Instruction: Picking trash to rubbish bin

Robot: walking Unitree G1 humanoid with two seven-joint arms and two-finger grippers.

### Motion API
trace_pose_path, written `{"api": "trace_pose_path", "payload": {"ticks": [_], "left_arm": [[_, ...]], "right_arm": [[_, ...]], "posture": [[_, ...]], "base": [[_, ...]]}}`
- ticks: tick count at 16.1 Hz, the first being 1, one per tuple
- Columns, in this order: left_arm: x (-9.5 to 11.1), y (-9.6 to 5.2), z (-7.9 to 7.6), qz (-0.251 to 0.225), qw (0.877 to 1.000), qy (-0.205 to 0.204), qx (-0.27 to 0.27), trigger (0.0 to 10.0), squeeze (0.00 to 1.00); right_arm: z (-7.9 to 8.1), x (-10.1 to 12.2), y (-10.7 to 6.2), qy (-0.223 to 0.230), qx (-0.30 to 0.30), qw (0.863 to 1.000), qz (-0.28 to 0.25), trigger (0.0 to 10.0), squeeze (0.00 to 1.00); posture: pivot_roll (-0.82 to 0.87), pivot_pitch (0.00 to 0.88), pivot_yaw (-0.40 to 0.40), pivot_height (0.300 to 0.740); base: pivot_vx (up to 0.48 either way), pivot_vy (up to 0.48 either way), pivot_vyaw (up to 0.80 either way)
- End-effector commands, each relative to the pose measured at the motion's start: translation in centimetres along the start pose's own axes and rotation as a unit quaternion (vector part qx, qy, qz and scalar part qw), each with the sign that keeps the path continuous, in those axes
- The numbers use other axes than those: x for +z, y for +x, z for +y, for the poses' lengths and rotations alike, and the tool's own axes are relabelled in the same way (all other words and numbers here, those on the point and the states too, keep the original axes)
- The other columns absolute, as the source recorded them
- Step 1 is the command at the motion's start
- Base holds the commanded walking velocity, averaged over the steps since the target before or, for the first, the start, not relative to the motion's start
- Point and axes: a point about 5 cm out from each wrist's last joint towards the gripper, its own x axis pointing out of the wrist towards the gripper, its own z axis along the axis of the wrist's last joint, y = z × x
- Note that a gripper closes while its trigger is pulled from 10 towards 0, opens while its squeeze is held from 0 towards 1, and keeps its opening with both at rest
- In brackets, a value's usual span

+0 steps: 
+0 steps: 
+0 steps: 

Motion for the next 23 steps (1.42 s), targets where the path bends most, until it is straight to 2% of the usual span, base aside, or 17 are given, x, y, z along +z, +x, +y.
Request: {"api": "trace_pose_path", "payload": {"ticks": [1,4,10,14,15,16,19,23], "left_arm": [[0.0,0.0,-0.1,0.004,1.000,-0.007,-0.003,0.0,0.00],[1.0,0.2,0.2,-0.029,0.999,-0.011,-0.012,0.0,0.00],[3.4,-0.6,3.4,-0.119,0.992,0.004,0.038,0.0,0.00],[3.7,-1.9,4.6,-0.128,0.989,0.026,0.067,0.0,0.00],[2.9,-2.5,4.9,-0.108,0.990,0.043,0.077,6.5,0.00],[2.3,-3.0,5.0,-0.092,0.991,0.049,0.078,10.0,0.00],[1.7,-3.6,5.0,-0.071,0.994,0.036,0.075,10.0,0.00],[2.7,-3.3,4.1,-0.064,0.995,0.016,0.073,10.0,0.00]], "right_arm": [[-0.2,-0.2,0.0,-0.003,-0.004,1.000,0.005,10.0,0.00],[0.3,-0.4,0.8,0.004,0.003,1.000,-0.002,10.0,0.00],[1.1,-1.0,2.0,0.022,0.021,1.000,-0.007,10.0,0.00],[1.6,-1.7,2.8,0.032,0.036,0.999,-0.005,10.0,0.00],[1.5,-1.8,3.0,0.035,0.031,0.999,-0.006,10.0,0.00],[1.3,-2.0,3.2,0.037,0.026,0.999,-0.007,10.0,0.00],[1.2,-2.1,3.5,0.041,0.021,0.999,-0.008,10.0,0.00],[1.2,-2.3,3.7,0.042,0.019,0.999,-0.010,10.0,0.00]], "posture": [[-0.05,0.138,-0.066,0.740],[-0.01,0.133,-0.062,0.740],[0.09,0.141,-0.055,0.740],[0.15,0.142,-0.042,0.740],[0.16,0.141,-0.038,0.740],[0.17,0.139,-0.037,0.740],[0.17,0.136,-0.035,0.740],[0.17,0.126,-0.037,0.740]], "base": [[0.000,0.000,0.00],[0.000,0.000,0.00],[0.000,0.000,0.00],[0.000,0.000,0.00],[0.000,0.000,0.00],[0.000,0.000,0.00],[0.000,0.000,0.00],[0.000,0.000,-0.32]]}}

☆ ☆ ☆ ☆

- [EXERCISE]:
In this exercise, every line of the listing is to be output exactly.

- [SOLUTION BELOW]:
Instruction: Picking trash to rubbish bin

Robot: walking Unitree G1 humanoid with two seven-joint arms and two-finger grippers.

### Motion API
trace_pose_path, written `{"api": "trace_pose_path", "payload": {"ticks": [_], "left_arm": [[_, ...]], "right_arm": [[_, ...]], "posture": [[_, ...]], "base": [[_, ...]]}}`
- ticks: tick count at 16.1 Hz, the first being 1, one per tuple
- Columns, in this order: left_arm: x (-9.5 to 11.1), y (-9.6 to 5.2), z (-7.9 to 7.6), qz (-0.251 to 0.225), qw (0.877 to 1.000), qy (-0.205 to 0.204), qx (-0.27 to 0.27), trigger (0.0 to 10.0), squeeze (0.00 to 1.00); right_arm: z (-7.9 to 8.1), x (-10.1 to 12.2), y (-10.7 to 6.2), qy (-0.223 to 0.230), qx (-0.30 to 0.30), qw (0.863 to 1.000), qz (-0.28 to 0.25), trigger (0.0 to 10.0), squeeze (0.00 to 1.00); posture: pivot_roll (-0.82 to 0.87), pivot_pitch (0.00 to 0.88), pivot_yaw (-0.40 to 0.40), pivot_height (0.300 to 0.740); base: pivot_vx (up to 0.48 either way), pivot_vy (up to 0.48 either way), pivot_vyaw (up to 0.80 either way)
- End-effector commands, each relative to the pose measured at the motion's start: translation in centimetres along the start pose's own axes and rotation as a unit quaternion (vector part qx, qy, qz and scalar part qw), each with the sign that keeps the path continuous, in those axes
- The numbers use other axes than those: x for +z, y for +x, z for +y, for the poses' lengths and rotations alike, and the tool's own axes are relabelled in the same way (all other words and numbers here, those on the point and the states too, keep the original axes)
- The other columns absolute, as the source recorded them
- Step 1 is the command at the motion's start
- Base holds the commanded walking velocity, averaged over the steps since the target before or, for the first, the start, not relative to the motion's start
- Point and axes: a point about 5 cm out from each wrist's last joint towards the gripper, its own x axis pointing out of the wrist towards the gripper, its own z axis along the axis of the wrist's last joint, y = z × x
- Note that a gripper closes while its trigger is pulled from 10 towards 0, opens while its squeeze is held from 0 towards 1, and keeps its opening with both at rest
- In brackets, a value's usual span

+0 steps: 
+0 steps: 
+0 steps: 

Motion for the next 23 steps (1.42 s), targets where the path bends most, until it is straight to 2% of the usual span, base aside, or 17 are given, x, y, z along +z, +x, +y.
Request: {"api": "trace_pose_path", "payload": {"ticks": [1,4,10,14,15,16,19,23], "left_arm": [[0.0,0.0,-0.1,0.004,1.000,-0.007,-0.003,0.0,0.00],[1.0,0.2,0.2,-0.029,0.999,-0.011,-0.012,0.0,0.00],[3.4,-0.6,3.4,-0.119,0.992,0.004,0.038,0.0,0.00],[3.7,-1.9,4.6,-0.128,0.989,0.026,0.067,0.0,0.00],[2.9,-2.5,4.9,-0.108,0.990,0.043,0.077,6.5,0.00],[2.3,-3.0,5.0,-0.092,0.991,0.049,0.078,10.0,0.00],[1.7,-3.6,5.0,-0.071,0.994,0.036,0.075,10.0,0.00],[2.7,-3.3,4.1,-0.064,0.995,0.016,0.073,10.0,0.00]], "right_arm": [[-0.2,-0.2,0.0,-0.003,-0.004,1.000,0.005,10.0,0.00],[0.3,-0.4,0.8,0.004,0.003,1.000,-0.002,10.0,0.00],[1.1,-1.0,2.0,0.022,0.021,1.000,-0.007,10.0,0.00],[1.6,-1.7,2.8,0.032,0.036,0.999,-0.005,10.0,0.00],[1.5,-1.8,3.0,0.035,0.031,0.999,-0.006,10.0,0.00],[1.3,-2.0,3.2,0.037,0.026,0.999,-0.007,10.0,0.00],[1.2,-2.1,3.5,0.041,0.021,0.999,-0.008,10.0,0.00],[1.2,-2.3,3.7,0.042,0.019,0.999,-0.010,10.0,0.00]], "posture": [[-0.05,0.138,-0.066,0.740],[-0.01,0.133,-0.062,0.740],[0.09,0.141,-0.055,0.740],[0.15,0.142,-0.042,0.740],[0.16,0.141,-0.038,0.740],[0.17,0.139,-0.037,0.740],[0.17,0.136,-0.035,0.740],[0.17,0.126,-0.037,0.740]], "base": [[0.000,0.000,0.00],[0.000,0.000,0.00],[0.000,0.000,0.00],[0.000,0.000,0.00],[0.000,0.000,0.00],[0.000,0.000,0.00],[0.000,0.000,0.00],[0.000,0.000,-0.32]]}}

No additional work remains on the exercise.